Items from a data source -
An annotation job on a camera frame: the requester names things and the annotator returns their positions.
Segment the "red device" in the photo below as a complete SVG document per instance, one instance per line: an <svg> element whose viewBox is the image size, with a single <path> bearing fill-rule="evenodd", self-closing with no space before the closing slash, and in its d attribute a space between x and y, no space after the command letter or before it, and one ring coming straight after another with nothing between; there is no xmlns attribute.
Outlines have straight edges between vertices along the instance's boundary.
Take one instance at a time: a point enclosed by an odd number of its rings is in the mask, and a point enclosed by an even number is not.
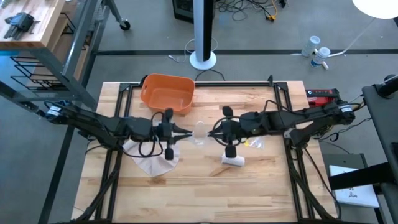
<svg viewBox="0 0 398 224"><path fill-rule="evenodd" d="M330 102L340 100L340 94L336 88L330 90L305 90L310 107L322 106Z"/></svg>

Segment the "orange bin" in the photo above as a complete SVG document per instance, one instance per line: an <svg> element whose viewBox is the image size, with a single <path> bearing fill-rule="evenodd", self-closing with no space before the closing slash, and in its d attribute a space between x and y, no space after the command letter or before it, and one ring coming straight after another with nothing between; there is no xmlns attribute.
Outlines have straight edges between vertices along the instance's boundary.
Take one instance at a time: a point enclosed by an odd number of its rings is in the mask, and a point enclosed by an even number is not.
<svg viewBox="0 0 398 224"><path fill-rule="evenodd" d="M175 114L191 111L195 82L190 78L150 74L141 90L141 100L155 111L173 108Z"/></svg>

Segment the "gray floor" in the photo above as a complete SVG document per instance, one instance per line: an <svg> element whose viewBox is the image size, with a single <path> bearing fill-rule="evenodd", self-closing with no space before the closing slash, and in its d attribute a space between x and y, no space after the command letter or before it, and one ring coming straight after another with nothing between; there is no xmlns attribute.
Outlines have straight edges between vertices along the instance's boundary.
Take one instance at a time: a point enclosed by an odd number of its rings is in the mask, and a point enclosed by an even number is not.
<svg viewBox="0 0 398 224"><path fill-rule="evenodd" d="M132 30L121 32L110 16L101 50L182 49L193 38L193 26L174 19L170 1L117 0L116 3L131 22ZM265 21L262 13L248 10L248 14L245 21L235 22L231 14L216 13L213 36L220 44L219 49L301 49L311 35L319 35L322 45L331 49L343 49L371 20L347 0L290 1L290 7L281 10L273 24ZM392 20L377 20L353 48L395 49L397 36L398 28ZM398 55L347 55L328 59L330 69L324 71L312 68L310 59L298 56L219 55L214 69L227 80L265 80L269 75L276 80L303 80L307 88L337 88L343 99L352 100L363 86L396 73L397 61ZM19 88L7 77L16 74L12 63L6 57L0 63L6 71L0 74L1 80ZM167 56L101 56L95 62L87 89L98 98L103 82L138 81L150 73L195 78L199 72L189 63L177 64ZM220 80L220 77L207 72L200 80ZM37 223L65 127L39 120L2 98L0 108L0 222ZM368 116L366 109L359 111L357 122ZM337 144L352 153L364 153L369 165L386 161L372 122L341 135ZM86 141L76 134L51 222L70 217L85 145ZM325 154L342 153L327 144L321 147ZM377 222L371 210L354 207L343 208L343 219Z"/></svg>

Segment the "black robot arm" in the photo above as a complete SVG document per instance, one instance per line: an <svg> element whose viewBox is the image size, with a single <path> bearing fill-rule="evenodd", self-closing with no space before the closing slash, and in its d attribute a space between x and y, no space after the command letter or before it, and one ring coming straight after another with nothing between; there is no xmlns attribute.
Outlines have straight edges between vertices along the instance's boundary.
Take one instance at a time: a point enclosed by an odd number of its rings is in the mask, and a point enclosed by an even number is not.
<svg viewBox="0 0 398 224"><path fill-rule="evenodd" d="M355 119L350 104L344 101L298 111L248 112L239 117L233 116L233 110L229 106L225 106L223 114L225 117L214 125L209 136L226 146L227 157L236 156L235 146L240 144L242 139L284 134L285 137L291 139L293 147L303 147L311 136L320 133L327 127L336 124L351 124ZM306 128L293 128L296 124L309 121L313 123Z"/></svg>
<svg viewBox="0 0 398 224"><path fill-rule="evenodd" d="M165 113L162 113L162 122L153 126L151 119L109 118L81 109L68 101L46 102L46 104L51 104L45 115L47 121L74 126L80 130L82 136L86 138L94 136L100 144L111 149L120 147L120 142L127 139L136 142L166 142L169 149L170 145L191 136L192 133L170 122L173 116L172 109L167 109ZM172 136L172 133L183 135ZM173 159L172 153L169 153L166 159Z"/></svg>

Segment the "plastic bag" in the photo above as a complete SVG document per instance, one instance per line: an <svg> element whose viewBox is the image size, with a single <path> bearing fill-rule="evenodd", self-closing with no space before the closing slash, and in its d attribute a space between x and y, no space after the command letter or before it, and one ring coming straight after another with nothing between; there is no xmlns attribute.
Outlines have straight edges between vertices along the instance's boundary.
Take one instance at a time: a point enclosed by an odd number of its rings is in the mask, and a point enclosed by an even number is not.
<svg viewBox="0 0 398 224"><path fill-rule="evenodd" d="M244 142L244 145L247 147L255 147L257 149L264 149L265 148L265 139L264 137L255 137L249 138Z"/></svg>
<svg viewBox="0 0 398 224"><path fill-rule="evenodd" d="M203 146L206 143L206 140L208 139L208 133L206 130L206 126L202 121L197 122L195 125L193 131L192 131L192 137L191 142L194 143L197 146Z"/></svg>

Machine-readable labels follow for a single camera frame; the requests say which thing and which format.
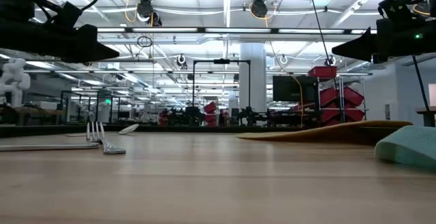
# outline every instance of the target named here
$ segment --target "fork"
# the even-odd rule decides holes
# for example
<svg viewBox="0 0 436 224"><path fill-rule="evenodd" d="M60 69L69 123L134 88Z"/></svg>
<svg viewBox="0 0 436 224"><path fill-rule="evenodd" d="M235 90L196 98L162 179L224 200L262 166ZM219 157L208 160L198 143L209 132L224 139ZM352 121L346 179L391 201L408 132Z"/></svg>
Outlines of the fork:
<svg viewBox="0 0 436 224"><path fill-rule="evenodd" d="M113 155L113 154L125 154L125 150L122 148L119 148L118 146L115 146L114 144L110 143L106 139L106 135L104 133L104 128L102 122L95 121L95 131L94 131L94 122L91 122L91 128L93 137L91 139L91 135L89 134L89 123L87 124L87 141L90 143L98 142L103 144L103 154L105 155Z"/></svg>

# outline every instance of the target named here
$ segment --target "white pillar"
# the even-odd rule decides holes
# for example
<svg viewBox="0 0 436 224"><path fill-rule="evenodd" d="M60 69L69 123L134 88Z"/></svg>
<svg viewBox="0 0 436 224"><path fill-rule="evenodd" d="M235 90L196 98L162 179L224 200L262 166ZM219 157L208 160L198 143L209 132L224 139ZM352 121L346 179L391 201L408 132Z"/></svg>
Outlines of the white pillar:
<svg viewBox="0 0 436 224"><path fill-rule="evenodd" d="M263 43L239 45L239 60L251 61L251 108L255 112L266 112L266 53ZM239 63L240 108L249 105L249 66Z"/></svg>

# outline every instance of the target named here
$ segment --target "tan cloth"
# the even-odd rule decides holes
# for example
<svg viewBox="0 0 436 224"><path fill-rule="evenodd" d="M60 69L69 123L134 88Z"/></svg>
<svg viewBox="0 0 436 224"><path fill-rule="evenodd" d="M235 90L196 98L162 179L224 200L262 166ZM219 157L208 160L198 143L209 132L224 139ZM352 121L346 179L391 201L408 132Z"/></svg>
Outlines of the tan cloth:
<svg viewBox="0 0 436 224"><path fill-rule="evenodd" d="M411 125L405 121L360 121L295 132L241 133L236 137L274 142L336 142L375 145L397 129Z"/></svg>

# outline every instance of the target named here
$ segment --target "teal sponge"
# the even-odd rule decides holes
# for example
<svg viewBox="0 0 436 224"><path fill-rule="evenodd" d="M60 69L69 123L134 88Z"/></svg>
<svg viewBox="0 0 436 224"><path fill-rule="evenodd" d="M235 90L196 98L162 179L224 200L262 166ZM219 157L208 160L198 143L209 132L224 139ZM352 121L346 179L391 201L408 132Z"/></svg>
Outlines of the teal sponge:
<svg viewBox="0 0 436 224"><path fill-rule="evenodd" d="M405 126L375 145L378 159L436 169L436 128Z"/></svg>

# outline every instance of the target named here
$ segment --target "table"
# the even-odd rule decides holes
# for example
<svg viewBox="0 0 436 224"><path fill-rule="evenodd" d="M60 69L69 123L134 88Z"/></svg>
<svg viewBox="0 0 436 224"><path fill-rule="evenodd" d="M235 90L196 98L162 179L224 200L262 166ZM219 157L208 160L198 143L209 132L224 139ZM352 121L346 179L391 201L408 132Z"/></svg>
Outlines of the table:
<svg viewBox="0 0 436 224"><path fill-rule="evenodd" d="M436 175L372 146L232 134L108 134L95 150L0 153L0 223L433 223ZM83 143L45 135L0 144Z"/></svg>

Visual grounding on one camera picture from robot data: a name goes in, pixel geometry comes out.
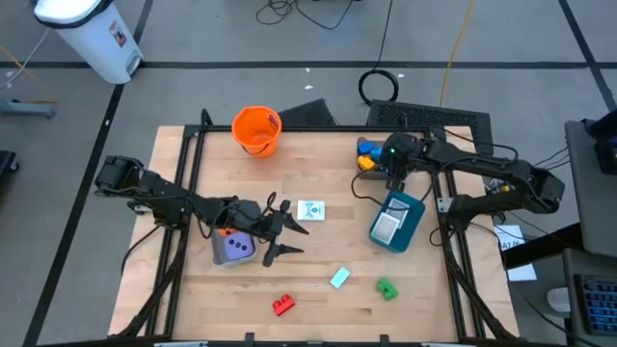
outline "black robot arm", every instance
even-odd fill
[[[206,224],[210,230],[229,227],[270,242],[263,258],[264,266],[272,265],[280,254],[302,252],[277,243],[283,227],[309,234],[287,212],[291,204],[289,200],[284,200],[278,210],[272,207],[274,193],[263,211],[252,200],[204,198],[144,169],[144,165],[134,158],[107,156],[94,184],[99,196],[130,199],[129,205],[136,201],[148,207],[155,223],[162,227],[185,227],[187,219],[184,216],[193,213],[199,223]]]
[[[512,189],[478,198],[458,195],[444,199],[440,212],[446,213],[454,229],[465,230],[478,214],[492,214],[524,208],[533,213],[553,213],[559,208],[564,184],[545,169],[534,168],[524,160],[483,156],[460,150],[453,144],[436,139],[419,139],[409,134],[393,133],[384,142],[380,164],[387,171],[387,187],[402,191],[409,172],[436,174],[459,170],[498,178]]]

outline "blue object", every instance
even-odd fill
[[[383,149],[384,149],[383,147],[377,147],[377,148],[373,148],[373,150],[370,151],[370,158],[375,163],[379,163],[379,158],[381,158],[381,156],[382,156],[382,150]]]
[[[345,280],[349,277],[351,272],[347,270],[344,266],[338,269],[335,276],[330,280],[330,284],[333,285],[336,289],[339,289]]]
[[[370,153],[371,150],[375,148],[375,144],[371,142],[365,142],[358,145],[358,153],[360,155],[365,155]]]
[[[409,206],[409,210],[407,210],[407,215],[405,215],[402,225],[399,225],[390,237],[384,236],[384,234],[378,235],[377,233],[373,233],[372,231],[375,228],[380,215],[387,212],[388,206],[392,199],[399,200]],[[386,202],[384,202],[382,208],[379,210],[375,221],[373,221],[370,226],[368,236],[371,241],[391,252],[403,253],[407,251],[407,248],[412,241],[412,236],[414,236],[414,233],[416,232],[417,225],[420,223],[420,219],[422,218],[425,209],[426,206],[424,206],[423,202],[420,202],[405,193],[390,192],[386,198]],[[402,213],[403,211],[389,211],[387,214],[400,215]]]

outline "wooden tabletop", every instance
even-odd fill
[[[160,127],[150,159],[149,168],[170,181],[174,180],[182,130],[179,126]],[[470,138],[466,127],[450,130]],[[235,267],[213,265],[211,243],[201,237],[194,221],[174,339],[242,340],[246,332],[253,332],[257,340],[376,341],[379,334],[389,334],[392,341],[456,341],[443,252],[428,242],[429,232],[438,225],[433,195],[425,202],[426,211],[409,249],[393,254],[368,238],[379,206],[351,194],[357,138],[384,140],[388,134],[283,132],[273,156],[254,159],[230,133],[207,133],[198,194],[237,195],[263,207],[268,195],[277,192],[275,205],[291,200],[294,215],[298,200],[323,200],[326,221],[301,222],[310,235],[285,230],[280,241],[305,252],[282,255],[270,268],[261,266],[265,245],[259,245],[259,257],[253,262]],[[473,150],[473,144],[455,137],[448,137],[448,141]],[[189,151],[189,167],[193,150]],[[184,187],[188,186],[189,172],[187,168]],[[480,176],[456,172],[455,181],[459,194],[484,194]],[[428,173],[412,173],[406,193],[419,199],[429,184]],[[387,195],[384,181],[358,180],[356,189],[378,200]],[[148,232],[152,222],[149,215],[137,217],[132,242]],[[474,222],[493,228],[488,216],[479,216]],[[503,326],[518,334],[496,238],[474,226],[467,237],[478,293]],[[150,294],[161,242],[162,232],[128,259],[110,334],[124,328]],[[351,276],[336,290],[330,279],[341,266],[349,269]],[[383,299],[375,289],[382,277],[393,282],[399,297],[390,302]],[[278,317],[272,303],[282,294],[289,294],[296,306]],[[462,290],[461,297],[467,332],[473,335],[469,302]],[[166,297],[159,310],[159,331],[167,303]]]

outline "white paper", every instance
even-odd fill
[[[504,231],[507,231],[517,237],[508,235]],[[524,243],[522,238],[518,238],[523,237],[523,233],[521,232],[521,228],[519,226],[495,226],[495,233],[497,234],[497,237],[499,237],[499,243],[501,244],[502,251]],[[537,280],[538,278],[536,277],[536,272],[533,269],[533,265],[527,264],[508,270],[508,279],[510,279],[510,281],[521,281]]]

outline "trash can lid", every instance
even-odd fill
[[[35,7],[35,17],[47,26],[74,27],[72,24],[83,24],[107,9],[111,2],[110,0],[39,0]]]

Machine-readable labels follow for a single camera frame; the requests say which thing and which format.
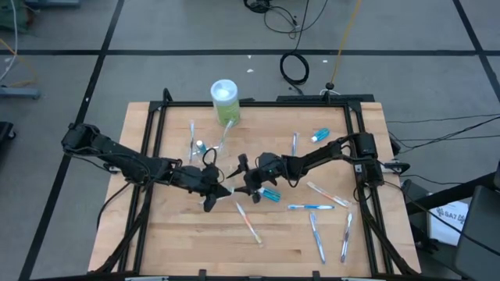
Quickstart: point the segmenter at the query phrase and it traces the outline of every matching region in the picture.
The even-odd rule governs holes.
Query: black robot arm
[[[62,139],[65,153],[76,157],[95,156],[119,168],[126,181],[148,186],[152,183],[172,185],[205,196],[204,209],[210,212],[216,199],[231,195],[219,182],[215,163],[204,169],[182,166],[180,159],[155,158],[137,153],[101,134],[96,126],[70,124]]]
[[[348,142],[351,149],[355,149],[355,155],[357,155],[355,158],[342,153],[343,145]],[[266,181],[276,185],[276,178],[280,176],[287,179],[289,183],[290,180],[298,181],[307,175],[310,169],[329,161],[344,160],[352,165],[364,165],[366,183],[378,187],[383,184],[384,178],[377,157],[377,147],[373,135],[371,133],[354,133],[333,140],[302,157],[277,156],[273,153],[264,152],[259,156],[259,167],[255,169],[249,169],[247,156],[240,155],[238,157],[240,164],[237,170],[228,178],[238,173],[245,173],[243,176],[245,186],[239,187],[235,191],[252,195],[253,201],[257,203],[260,201],[260,194],[257,190]]]
[[[350,144],[355,149],[356,158],[342,153],[342,146]],[[204,169],[194,166],[182,166],[180,159],[148,157],[137,153],[100,133],[96,126],[88,124],[70,124],[70,129],[62,140],[65,153],[73,157],[94,156],[119,168],[126,181],[147,187],[161,183],[195,192],[205,196],[204,209],[210,212],[216,199],[231,195],[218,182],[219,168],[216,163],[205,164]],[[366,182],[379,186],[384,182],[377,160],[375,140],[371,133],[354,133],[329,142],[302,157],[264,152],[259,156],[259,167],[250,169],[246,155],[239,155],[237,170],[228,178],[245,172],[244,187],[235,191],[253,196],[255,203],[260,201],[258,189],[269,181],[277,184],[276,178],[282,176],[289,182],[298,181],[307,175],[310,169],[333,160],[344,160],[352,165],[364,165]]]

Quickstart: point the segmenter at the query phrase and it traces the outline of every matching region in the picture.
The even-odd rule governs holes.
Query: floor tile line
[[[82,123],[84,121],[85,115],[87,114],[88,106],[90,105],[91,97],[94,94],[95,85],[98,81],[99,74],[101,73],[102,64],[104,63],[105,52],[109,49],[111,39],[113,38],[113,33],[116,29],[116,24],[118,23],[118,19],[120,18],[123,3],[124,0],[118,0],[118,2],[116,3],[115,12],[112,15],[111,21],[108,26],[108,31],[106,33],[104,42],[102,43],[101,52],[99,54],[97,62],[95,63],[94,71],[91,74],[91,79],[88,83],[87,90],[85,91],[85,95],[78,111],[78,115],[75,121],[76,123]],[[45,238],[45,234],[47,233],[52,214],[57,204],[57,199],[63,187],[64,178],[66,177],[67,170],[70,166],[70,160],[70,157],[67,155],[64,155],[62,157],[62,161],[59,165],[54,183],[52,184],[47,203],[45,204],[40,222],[38,223],[37,230],[31,242],[30,250],[28,251],[23,264],[23,268],[21,269],[19,280],[25,281],[29,280],[31,277],[34,266],[37,262],[38,254],[40,253],[40,249]]]
[[[474,49],[479,54],[479,60],[481,61],[481,65],[483,66],[486,77],[490,81],[490,85],[493,88],[493,91],[497,96],[498,101],[500,101],[500,84],[498,83],[498,78],[495,74],[495,71],[491,68],[491,64],[488,61],[488,57],[485,55],[486,53],[484,52],[483,47],[479,42],[479,39],[477,39],[476,32],[474,31],[474,28],[472,27],[472,24],[470,23],[469,18],[467,17],[466,11],[463,9],[460,0],[453,0],[453,4],[455,4],[456,10],[460,16],[460,19],[462,20],[463,26],[465,27],[467,34],[469,35],[469,39],[472,42]]]
[[[143,55],[143,56],[183,56],[183,55],[283,55],[289,49],[198,49],[198,50],[19,50],[19,55]],[[336,55],[336,49],[302,49],[302,55]],[[0,55],[9,55],[7,50],[0,50]],[[500,56],[500,50],[343,50],[342,55],[372,56]]]

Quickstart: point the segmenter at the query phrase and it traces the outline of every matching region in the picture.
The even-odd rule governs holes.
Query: toothbrush
[[[296,209],[316,209],[316,210],[331,210],[335,208],[335,206],[332,205],[288,205],[289,210],[296,210]]]
[[[257,234],[257,232],[253,229],[253,226],[250,223],[248,216],[245,214],[245,211],[243,211],[243,208],[237,202],[236,202],[236,207],[237,207],[237,210],[240,212],[241,216],[243,217],[243,220],[247,224],[248,228],[252,232],[253,236],[255,237],[255,240],[257,240],[257,243],[259,243],[259,245],[262,246],[263,240],[260,238],[260,236]]]
[[[315,185],[314,183],[312,182],[307,182],[307,186],[308,187],[311,187],[312,189],[314,189],[315,191],[319,192],[321,195],[323,195],[324,197],[332,200],[332,201],[335,201],[337,202],[337,204],[339,204],[340,206],[342,207],[346,207],[348,208],[350,203],[349,201],[346,201],[346,200],[343,200],[342,198],[338,197],[338,196],[333,196],[331,194],[329,194],[328,192],[326,192],[323,188],[321,187],[318,187],[317,185]]]

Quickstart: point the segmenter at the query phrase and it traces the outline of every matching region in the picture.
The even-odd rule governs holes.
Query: floor
[[[302,18],[303,0],[273,4]],[[307,22],[322,5],[323,0],[311,0]],[[354,6],[354,0],[329,1],[320,20],[304,32],[299,49],[307,50],[311,69],[301,86],[306,94],[319,94],[330,79],[336,59],[331,50],[339,47]],[[387,120],[498,113],[499,9],[495,0],[364,1],[335,90],[374,94]],[[262,17],[231,0],[83,0],[78,9],[40,12],[31,30],[20,35],[19,46],[38,72],[42,97],[0,100],[0,120],[15,123],[18,131],[0,164],[2,280],[18,279],[25,261],[23,276],[31,278],[84,274],[88,268],[109,176],[78,161],[67,169],[45,238],[43,231],[36,236],[44,238],[36,262],[27,259],[51,190],[56,194],[53,183],[62,179],[58,170],[65,170],[59,169],[65,165],[59,142],[77,117],[117,139],[127,103],[158,100],[164,87],[176,101],[209,100],[210,85],[221,78],[235,81],[241,98],[272,101],[295,94],[278,66],[296,41],[267,30]],[[110,23],[115,28],[109,29]],[[270,24],[288,28],[276,15],[270,15]],[[12,33],[0,31],[0,37],[13,44]],[[0,59],[7,55],[0,51]],[[286,61],[285,69],[292,78],[303,74],[294,59]],[[18,64],[2,83],[29,76]],[[483,120],[388,127],[402,139],[435,138]],[[499,131],[500,123],[491,122],[463,136]],[[412,174],[441,182],[489,173],[499,158],[498,138],[443,141],[400,156],[411,163]],[[412,179],[431,191],[446,188]],[[424,271],[448,274],[426,263]]]

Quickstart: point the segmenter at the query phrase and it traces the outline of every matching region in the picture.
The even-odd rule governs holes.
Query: wooden tabletop
[[[392,159],[388,130],[379,103],[363,103],[366,131],[375,136],[379,159]],[[148,103],[130,103],[120,143],[141,150]],[[182,158],[188,164],[189,122],[195,121],[195,138],[207,146],[217,145],[223,127],[215,120],[212,108],[171,107],[166,111],[165,129],[160,156]],[[310,137],[323,127],[330,129],[328,139],[312,144]],[[241,108],[241,121],[230,130],[226,152],[217,165],[225,175],[236,169],[241,153],[246,153],[249,165],[262,152],[276,155],[291,153],[293,132],[300,133],[298,156],[305,155],[338,137],[347,134],[341,108]],[[152,153],[155,129],[152,131],[149,154]],[[200,165],[194,160],[192,165]],[[398,177],[384,175],[388,182],[398,184]],[[352,167],[342,161],[329,162],[309,171],[296,188],[278,179],[275,190],[281,201],[265,198],[254,205],[246,194],[235,194],[217,202],[210,213],[203,212],[197,194],[188,194],[176,187],[156,184],[142,260],[142,275],[196,276],[206,269],[209,276],[311,276],[319,270],[321,276],[370,276],[366,243],[359,207],[354,205],[354,220],[349,238],[347,261],[340,262],[348,210],[336,205],[334,210],[316,211],[318,231],[325,250],[326,264],[320,255],[309,222],[309,212],[287,210],[289,204],[329,204],[333,202],[306,186],[308,181],[339,197],[353,201],[355,179]],[[111,176],[107,197],[124,185],[121,175]],[[242,186],[242,176],[223,182],[226,187]],[[112,253],[123,237],[130,205],[131,188],[113,201],[101,219],[89,269],[96,269]],[[379,187],[387,237],[408,264],[420,271],[409,220],[402,193],[389,185]],[[235,207],[237,201],[263,240],[255,242],[243,218]],[[374,238],[379,271],[384,271],[380,244]],[[136,241],[131,243],[131,269]]]

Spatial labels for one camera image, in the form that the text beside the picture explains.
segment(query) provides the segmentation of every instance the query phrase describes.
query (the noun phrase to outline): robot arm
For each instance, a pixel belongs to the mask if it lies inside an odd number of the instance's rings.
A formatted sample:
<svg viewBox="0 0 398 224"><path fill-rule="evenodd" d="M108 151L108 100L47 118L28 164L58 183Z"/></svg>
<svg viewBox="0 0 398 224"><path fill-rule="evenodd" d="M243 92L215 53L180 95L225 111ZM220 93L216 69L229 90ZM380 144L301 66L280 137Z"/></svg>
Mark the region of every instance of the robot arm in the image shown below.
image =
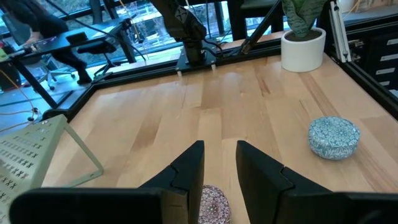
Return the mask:
<svg viewBox="0 0 398 224"><path fill-rule="evenodd" d="M177 42L182 42L190 64L204 61L202 40L206 37L206 27L176 0L150 0L163 15L167 32Z"/></svg>

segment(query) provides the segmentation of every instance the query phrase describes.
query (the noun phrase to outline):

WHAT YOU ARE ASKED TO DO -
Give the number of lines in the data that include the string "below", please, and nothing else.

RESULT OF THIS TASK -
2